> TRY IT:
The goal is a clean copy of all the data below, with pictures dropped and everything else retyped exactly.
----------
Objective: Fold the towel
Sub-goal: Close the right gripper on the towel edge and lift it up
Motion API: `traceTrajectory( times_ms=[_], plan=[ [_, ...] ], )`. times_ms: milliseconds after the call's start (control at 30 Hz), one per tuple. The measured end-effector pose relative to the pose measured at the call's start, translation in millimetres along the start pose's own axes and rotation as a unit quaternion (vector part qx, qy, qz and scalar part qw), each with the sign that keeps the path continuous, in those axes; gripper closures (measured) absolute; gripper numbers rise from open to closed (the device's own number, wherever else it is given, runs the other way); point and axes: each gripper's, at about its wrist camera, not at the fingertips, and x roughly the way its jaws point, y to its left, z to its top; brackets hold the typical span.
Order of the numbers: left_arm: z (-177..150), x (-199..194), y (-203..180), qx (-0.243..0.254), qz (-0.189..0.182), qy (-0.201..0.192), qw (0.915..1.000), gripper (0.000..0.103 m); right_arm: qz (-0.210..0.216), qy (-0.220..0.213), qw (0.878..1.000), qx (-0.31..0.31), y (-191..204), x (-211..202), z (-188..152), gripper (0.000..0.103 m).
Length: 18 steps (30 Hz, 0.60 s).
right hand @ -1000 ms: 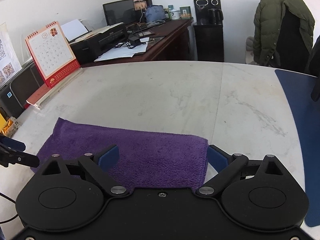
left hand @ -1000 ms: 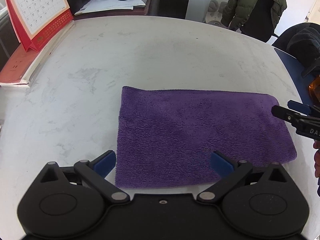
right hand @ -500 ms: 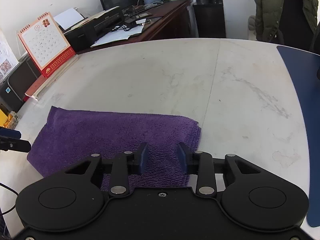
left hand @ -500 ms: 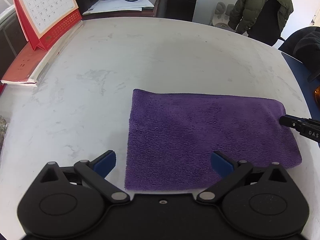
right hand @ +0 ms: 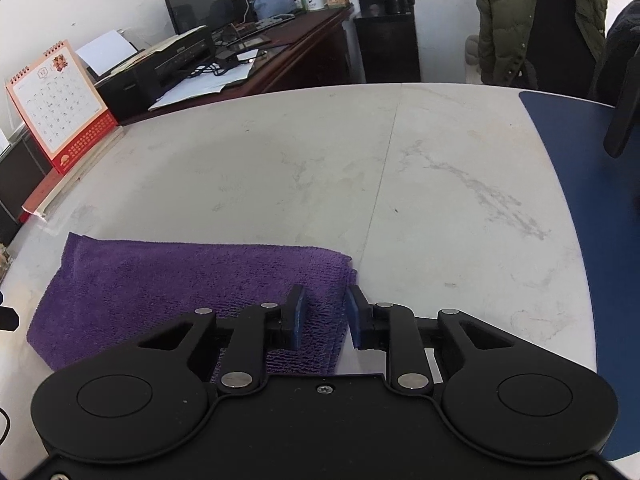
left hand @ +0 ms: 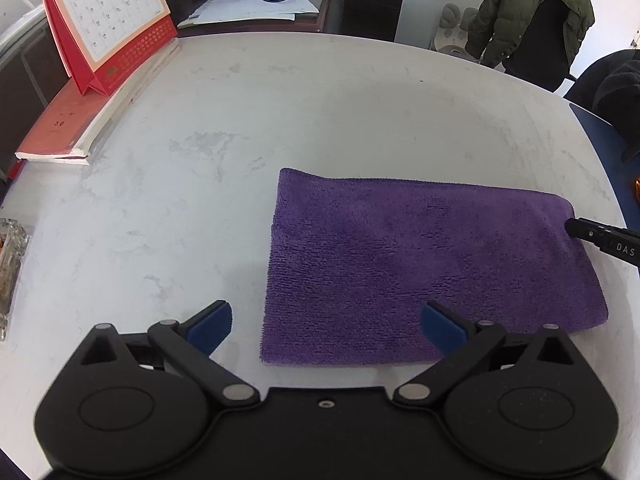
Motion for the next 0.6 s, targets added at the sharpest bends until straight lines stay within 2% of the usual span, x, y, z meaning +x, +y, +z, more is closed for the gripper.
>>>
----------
> OUTPUT BELOW:
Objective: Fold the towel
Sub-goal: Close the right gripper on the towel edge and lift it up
Motion API: `traceTrajectory( times_ms=[_], plan=[ [_, ...] ], )`. times_ms: milliseconds after the call's start (control at 30 Hz), one per tuple. The measured end-effector pose relative to the pose measured at the call's start, translation in millimetres along the start pose's own axes and rotation as a unit quaternion (vector part qx, qy, qz and scalar part qw), each with the sign that keeps the path continuous, in those axes; gripper closures (measured) absolute; gripper numbers rise from open to closed (the device's own number, wherever else it is given, runs the other way); point and axes: each gripper's, at about its wrist camera, not at the fingertips, and x roughly the way its jaws point, y to its left, z to its top; brackets hold the typical span.
Order of the numbers: left_arm: z (-177..150), x (-199..194), y (-203..180), qx (-0.243..0.254), qz (-0.189..0.182), qy (-0.201..0.192), qw (0.915..1.000), gripper (0.000..0.103 m); right_arm: qz (-0.210..0.216), qy (-0.220..0.213), qw (0.878..1.000), qx (-0.31..0.31), y (-191..204), x (-211..202), z (-188..152), gripper (0.000..0.103 m).
Length: 18 steps (30 Hz, 0.60 s).
right hand @ -1000 ms: 
left hand @ -1000 ms: 
right hand @ -500 ms: 
left hand @ -500 ms: 
right hand @ +0 ms: 
left hand @ +0 ms: 
Motion for the next 0.6 s, targets added at the sharpest bends until straight lines stay within 2% of the usual span, x, y, z meaning +x, +y, +z, more is closed for the gripper.
>>>

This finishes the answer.